## WHAT TO DO
All lines of the listing below are to be printed again exactly.

## RECORDED DATA
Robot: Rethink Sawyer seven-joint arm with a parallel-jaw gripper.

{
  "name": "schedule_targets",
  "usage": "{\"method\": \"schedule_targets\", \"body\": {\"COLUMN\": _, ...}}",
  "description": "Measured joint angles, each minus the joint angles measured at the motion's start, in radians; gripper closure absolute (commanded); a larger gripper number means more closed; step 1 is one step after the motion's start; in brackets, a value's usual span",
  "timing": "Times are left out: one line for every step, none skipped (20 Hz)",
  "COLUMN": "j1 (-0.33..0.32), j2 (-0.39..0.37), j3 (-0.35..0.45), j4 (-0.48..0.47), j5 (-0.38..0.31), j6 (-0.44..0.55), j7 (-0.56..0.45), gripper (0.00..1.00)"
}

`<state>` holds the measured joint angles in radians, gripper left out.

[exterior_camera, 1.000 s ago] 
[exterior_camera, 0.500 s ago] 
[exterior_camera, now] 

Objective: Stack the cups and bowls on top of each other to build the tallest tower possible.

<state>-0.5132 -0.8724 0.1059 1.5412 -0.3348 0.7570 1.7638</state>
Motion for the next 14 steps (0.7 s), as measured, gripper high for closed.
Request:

## ANSWER
Robot: Rethink Sawyer seven-joint arm with a parallel-jaw gripper.

{
  "name": "schedule_targets",
  "usage": "{\"method\": \"schedule_targets\", \"body\": {\"COLUMN\": _, ...}}",
  "description": "Measured joint angles, each minus the joint angles measured at the motion's start, in radians; gripper closure absolute (commanded); a larger gripper number means more closed; step 1 is one step after the motion's start; in brackets, a value's usual span",
  "timing": "Times are left out: one line for every step, none skipped (20 Hz)",
  "COLUMN": "j1 (-0.33..0.32), j2 (-0.39..0.37), j3 (-0.35..0.45), j4 (-0.48..0.47), j5 (-0.38..0.31), j6 (-0.44..0.55), j7 (-0.56..0.45), gripper (0.00..1.00)"
}

`<state>` holds the measured joint angles in radians, gripper left out.

[exterior_camera, 1.000 s ago] 
[exterior_camera, 0.500 s ago] 
[exterior_camera, now] 

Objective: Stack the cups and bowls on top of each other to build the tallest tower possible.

<state>-0.5132 -0.8724 0.1059 1.5412 -0.3348 0.7570 1.7638</state>
Motion for the next 14 steps (0.7 s), as measured, gripper high for closed.
Request:

That concludes the output.